Particulate Matter (PM-10)
Note: EPA no longer updates this information, but it may be useful as a reference or resource.
Please see www.epa.gov/airtrends for the latest information on Air Quality Trends.
Nature and Sources of the Pollutant: Particulate matter is the term for solid or liquid particles found in the air. Some particles are large or dark enough to be seen as soot or smoke. Others are so small they can be detected only with an electron microscope. Because particles originate from a variety of mobile and stationary sources (diesel trucks, woodstoves, power plants, etc.), their chemical and physical compositions vary widely. Particulate matter can be directly emitted or can be formed in the atmosphere when gaseous pollutants such as SO2 and NOx react to form fine particles.
Health and Environmental Effects: In 1987, EPA replaced the earlier Total Suspended Particulate (TSP) air quality standard with a PM-10 standard. The new standard focuses on smaller particles that are likely responsible for adverse health effects because of their ability to reach the lower regions of the respiratory tract. The PM-10 standard includes particles with a diameter of 10 micrometers or less (0.0004 inches or one-seventh the width of a human hair). EPA's health-based national air quality standard for PM-10 is 50 µg/m3 (measured as an annual mean) and 150 µg/m3 (measured as a daily concentration). Major concerns for human health from exposure to PM-10 include: effects on breathing and respiratory systems, damage to lung tissue, cancer, and premature death. The elderly, children, and people with chronic lung disease, influenza, or asthma, are especially sensitive to the effects of particulate matter. Acidic PM-10 can also damage human-made materials and is a major cause of reduced visibility in many parts of the U.S. New scientific studies suggest that fine particles (smaller than 2.5 micrometers in diameter) may cause serious adverse health effects. As a result, EPA is considering setting a new standard for PM-2.5. In addition, EPA is reviewing whether revisions to the current PM-10 standards are warranted.

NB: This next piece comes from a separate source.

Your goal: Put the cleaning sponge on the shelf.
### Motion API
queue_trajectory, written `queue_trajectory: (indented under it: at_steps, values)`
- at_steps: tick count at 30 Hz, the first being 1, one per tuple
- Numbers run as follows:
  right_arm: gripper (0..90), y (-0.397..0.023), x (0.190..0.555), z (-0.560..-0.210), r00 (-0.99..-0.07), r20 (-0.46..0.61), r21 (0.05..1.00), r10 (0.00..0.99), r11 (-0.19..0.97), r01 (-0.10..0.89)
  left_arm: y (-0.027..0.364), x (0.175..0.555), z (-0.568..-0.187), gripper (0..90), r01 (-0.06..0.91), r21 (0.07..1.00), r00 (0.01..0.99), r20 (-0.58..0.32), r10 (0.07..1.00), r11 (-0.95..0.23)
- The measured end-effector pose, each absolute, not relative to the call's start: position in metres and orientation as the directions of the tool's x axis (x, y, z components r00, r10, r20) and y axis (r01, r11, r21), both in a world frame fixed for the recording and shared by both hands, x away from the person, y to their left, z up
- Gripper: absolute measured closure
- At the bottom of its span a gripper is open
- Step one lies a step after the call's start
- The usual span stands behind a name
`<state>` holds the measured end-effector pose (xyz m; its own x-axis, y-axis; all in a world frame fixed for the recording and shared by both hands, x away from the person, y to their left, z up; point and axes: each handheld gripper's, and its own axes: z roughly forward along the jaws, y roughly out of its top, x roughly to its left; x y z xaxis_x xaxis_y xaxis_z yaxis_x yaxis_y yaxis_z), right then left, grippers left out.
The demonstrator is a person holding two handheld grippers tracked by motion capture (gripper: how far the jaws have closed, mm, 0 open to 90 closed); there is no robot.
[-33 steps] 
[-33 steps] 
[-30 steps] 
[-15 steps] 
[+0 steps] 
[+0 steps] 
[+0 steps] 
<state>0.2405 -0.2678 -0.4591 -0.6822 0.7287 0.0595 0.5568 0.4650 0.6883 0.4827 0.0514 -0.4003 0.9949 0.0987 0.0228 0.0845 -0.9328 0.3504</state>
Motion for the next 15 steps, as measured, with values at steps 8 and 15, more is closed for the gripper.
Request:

Trends in PM-10 Levels: Air monitoring networks were changed in 1987 to measure PM-10 (replacing the earlier TSP monitors). Between 1988 and 1995, average PM-10 concentrations decreased 22 percent. Short-term trends between 1994 and 1995 showed a decrease of 4 percent in monitored PM-10 concentration levels.
Emissions of PM-10 shown in the chart are based on estimates from fuel combustion sources, industrial processes, and transportation sources, which account for only 6 percent of the total PM-10 emissions nationwide. Between 1988 and 1995, PM-10 emissions for these sources decreased 17 percent. Short-term emissions trends between 1994 and 1995 showed a 6 percent decrease.
The emissions estimates presented below do not include emissions from natural and miscellaneous sources which are fugitive dust (unpaved and paved roads), agricultural and forestry activities, wind erosion, wildfires and managed burning. These emissions estimates also do not account for particulate matter that is secondarily formed in the atmosphere from gaseous pollutants (e.g., SO2 and NOx).